▸ **Aim of the task**:
Please repeat the lines below exactly. Begin with the line containing "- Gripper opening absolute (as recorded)" and go on through the line containing "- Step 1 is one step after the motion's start".

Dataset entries
________________
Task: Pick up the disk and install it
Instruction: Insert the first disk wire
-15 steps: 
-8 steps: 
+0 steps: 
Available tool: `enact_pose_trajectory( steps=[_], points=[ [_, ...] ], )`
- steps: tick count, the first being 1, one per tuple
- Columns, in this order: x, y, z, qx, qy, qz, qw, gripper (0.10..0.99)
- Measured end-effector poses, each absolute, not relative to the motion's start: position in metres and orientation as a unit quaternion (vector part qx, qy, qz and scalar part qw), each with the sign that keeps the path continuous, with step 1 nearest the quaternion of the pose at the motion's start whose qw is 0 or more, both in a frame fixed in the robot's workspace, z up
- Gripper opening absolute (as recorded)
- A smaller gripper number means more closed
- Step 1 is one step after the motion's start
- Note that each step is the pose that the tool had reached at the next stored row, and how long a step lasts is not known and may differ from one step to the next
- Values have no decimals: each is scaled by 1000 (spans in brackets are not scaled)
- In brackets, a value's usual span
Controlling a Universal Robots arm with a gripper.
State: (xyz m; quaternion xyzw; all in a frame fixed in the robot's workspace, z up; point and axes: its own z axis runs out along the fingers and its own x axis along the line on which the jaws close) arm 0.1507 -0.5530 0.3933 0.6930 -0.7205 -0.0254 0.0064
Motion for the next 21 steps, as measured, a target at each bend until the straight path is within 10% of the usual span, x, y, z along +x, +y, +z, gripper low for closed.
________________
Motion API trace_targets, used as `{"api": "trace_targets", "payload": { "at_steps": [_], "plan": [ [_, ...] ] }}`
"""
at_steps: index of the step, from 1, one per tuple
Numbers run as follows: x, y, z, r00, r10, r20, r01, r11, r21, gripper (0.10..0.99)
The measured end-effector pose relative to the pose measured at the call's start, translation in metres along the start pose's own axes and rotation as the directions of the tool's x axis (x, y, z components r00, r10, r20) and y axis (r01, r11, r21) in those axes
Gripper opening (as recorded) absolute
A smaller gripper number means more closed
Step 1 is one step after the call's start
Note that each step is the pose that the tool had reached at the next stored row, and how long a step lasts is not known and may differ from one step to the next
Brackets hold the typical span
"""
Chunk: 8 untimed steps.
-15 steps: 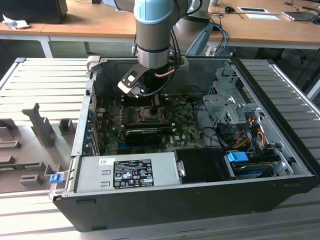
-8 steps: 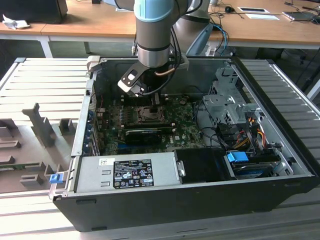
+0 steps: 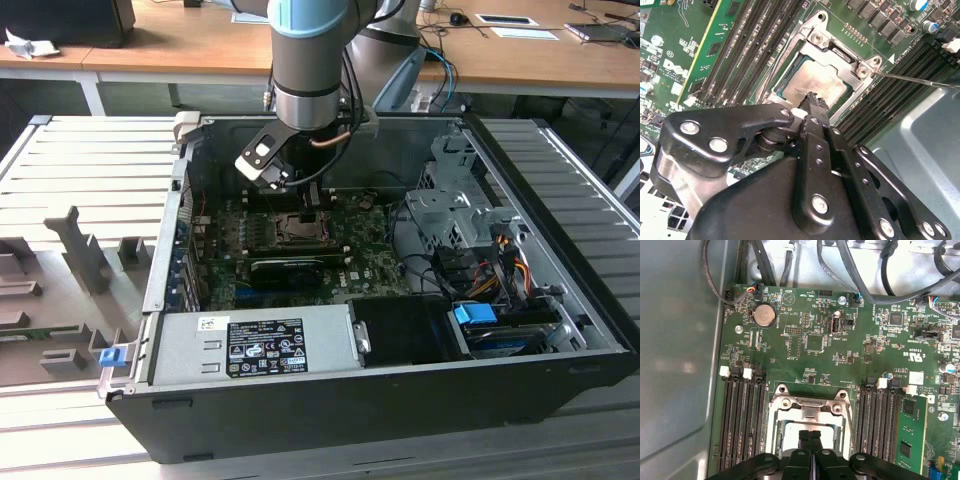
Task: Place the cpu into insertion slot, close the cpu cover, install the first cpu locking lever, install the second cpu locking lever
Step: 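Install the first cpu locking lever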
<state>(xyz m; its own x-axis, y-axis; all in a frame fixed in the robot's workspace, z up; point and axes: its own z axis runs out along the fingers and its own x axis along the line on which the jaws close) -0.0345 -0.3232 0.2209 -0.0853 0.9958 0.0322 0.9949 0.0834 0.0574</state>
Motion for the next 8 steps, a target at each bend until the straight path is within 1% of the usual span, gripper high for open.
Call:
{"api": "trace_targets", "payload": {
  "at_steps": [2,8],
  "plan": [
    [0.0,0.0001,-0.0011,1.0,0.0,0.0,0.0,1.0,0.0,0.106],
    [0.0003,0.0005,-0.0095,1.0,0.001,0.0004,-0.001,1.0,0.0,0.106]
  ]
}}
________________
▸ **Result below**:
- Gripper opening absolute (as recorded)
- A smaller gripper number means more closed
- Step 1 is one step after the motion's start

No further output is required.